Il Parlamento iracheno da quasi un anno ( gennaio 2025) ha approvato una legge che consente il matrimonio delle bambine a partire dai nove anni di età, scatenando indignazione in tutto il mondo. Organizzazioni per i diritti umani, associazioni femminili e agenzie internazionali hanno definito la norma una “legalizzazione dello stupro infantile”, un passo drammatico indietro per la tutela dell’infanzia e della donna.
La nuova legge attribuisce alle autorità religiose il potere di decidere su matrimonio, divorzio e custodia dei figli, cancellando il limite d’età fissato nel 1950 per proteggere i minori. In questo modo, il diritto civile viene subordinato alla legge religiosa, che in alcune interpretazioni consente nozze precocissime, persino in età prepuberale.
Secondo un’indagine delle Nazioni Unite del 2023, il 28% delle ragazze irachene si sposa prima dei 18 anni. Spesso le famiglie più povere vedono nel matrimonio precoce una via d’uscita economica, ma il prezzo pagato da queste bambine è altissimo: abbandono scolastico, isolamento sociale, gravidanze precoci e abusi psicologici e fisici.
Molte di loro perdono la salute, la libertà e ogni possibilità di autodeterminazione.
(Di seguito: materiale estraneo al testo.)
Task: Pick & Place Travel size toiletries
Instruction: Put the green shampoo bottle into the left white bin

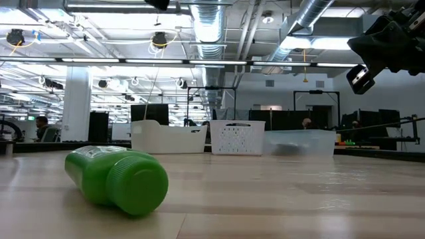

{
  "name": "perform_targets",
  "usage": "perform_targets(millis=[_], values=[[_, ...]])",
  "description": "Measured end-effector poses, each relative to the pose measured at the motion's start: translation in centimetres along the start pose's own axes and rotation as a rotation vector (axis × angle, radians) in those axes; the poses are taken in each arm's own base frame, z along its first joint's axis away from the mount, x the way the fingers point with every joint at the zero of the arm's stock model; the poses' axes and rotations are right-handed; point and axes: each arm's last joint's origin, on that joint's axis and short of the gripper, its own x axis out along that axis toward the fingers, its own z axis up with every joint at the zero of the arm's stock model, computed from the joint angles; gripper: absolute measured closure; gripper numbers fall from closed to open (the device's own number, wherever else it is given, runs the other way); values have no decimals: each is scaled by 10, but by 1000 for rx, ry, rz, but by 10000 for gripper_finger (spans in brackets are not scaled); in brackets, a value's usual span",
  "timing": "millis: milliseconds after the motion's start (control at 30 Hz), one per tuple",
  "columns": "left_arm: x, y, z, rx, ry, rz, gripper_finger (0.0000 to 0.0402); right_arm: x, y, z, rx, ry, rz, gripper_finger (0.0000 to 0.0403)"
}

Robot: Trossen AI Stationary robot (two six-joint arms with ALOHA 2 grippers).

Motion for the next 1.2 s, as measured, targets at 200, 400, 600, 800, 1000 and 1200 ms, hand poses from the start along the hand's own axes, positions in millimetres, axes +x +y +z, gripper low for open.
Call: perform_targets(millis=[200,400,600,800,1000,1200], values=[[55,-27,-37,138,190,-129,133,0,0,0,0,0,0,398],[88,-33,-64,165,226,-230,133,0,0,0,0,0,0,398],[108,-37,-81,153,221,-304,133,0,0,0,0,0,0,398],[122,-40,-97,141,232,-351,133,0,0,0,0,0,0,398],[133,-40,-113,132,263,-354,133,0,0,0,1,0,-1,398],[139,-42,-124,125,295,-361,143,0,0,0,0,0,-1,398]])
L’attivista Intisar al-Mayali, della Iraqi Women’s League, ha denunciato con forza gli effetti devastanti di questa decisione:
“Il matrimonio delle bambine in tenera età viola il loro diritto alla vita come bambine e interrompe i meccanismi di protezione per divorzio, affidamento ed eredità delle donne”.
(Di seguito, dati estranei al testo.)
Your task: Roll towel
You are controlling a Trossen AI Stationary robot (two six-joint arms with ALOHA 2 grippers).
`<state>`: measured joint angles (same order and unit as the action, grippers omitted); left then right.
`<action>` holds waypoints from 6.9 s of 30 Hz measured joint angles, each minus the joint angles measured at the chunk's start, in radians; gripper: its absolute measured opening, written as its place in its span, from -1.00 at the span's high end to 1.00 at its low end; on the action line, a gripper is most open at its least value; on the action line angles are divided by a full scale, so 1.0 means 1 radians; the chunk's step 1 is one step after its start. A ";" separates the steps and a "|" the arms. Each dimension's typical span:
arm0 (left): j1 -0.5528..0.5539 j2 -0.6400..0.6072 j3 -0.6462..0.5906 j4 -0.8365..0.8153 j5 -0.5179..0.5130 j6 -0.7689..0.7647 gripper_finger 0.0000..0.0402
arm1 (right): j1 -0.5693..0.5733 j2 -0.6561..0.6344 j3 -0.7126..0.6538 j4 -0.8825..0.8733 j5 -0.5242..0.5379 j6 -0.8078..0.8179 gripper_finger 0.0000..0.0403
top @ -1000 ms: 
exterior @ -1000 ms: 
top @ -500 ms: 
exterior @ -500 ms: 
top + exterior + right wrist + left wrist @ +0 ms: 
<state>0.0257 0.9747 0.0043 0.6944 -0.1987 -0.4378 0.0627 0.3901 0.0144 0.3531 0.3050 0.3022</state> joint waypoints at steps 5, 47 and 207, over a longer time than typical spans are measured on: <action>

Dietro queste scelte legislative si cela l’influenza di una visione estremamente conservatrice della legge islamica (sharia), che in alcune interpretazioni considera le bambine “mature” al momento della pubertà. Tali interpretazioni, pur non condivise da tutto il mondo musulmano, vengono usate per giustificare un sistema patriarcale e oppressivo, che riduce le donne a oggetti di scambio e di controllo.
In molti Paesi islamici moderati – come Marocco, Tunisia e Indonesia – si sono già compiuti importanti passi verso la proibizione assoluta dei matrimoni infantili, dimostrando che fede e diritti umani possono coesistere.
In Iraq, invece, la nuova legge rischia di annientare decenni di battaglie per la libertà femminile. Ogni bambina costretta a sposarsi a nove anni perde non solo la sua infanzia, ma anche la speranza di una vita libera.
Difendere queste bambine significa difendere l’umanità stessa, contro ogni forma di fanatismo e contro ogni interpretazione della religione che giustifichi la violenza o la sottomissione.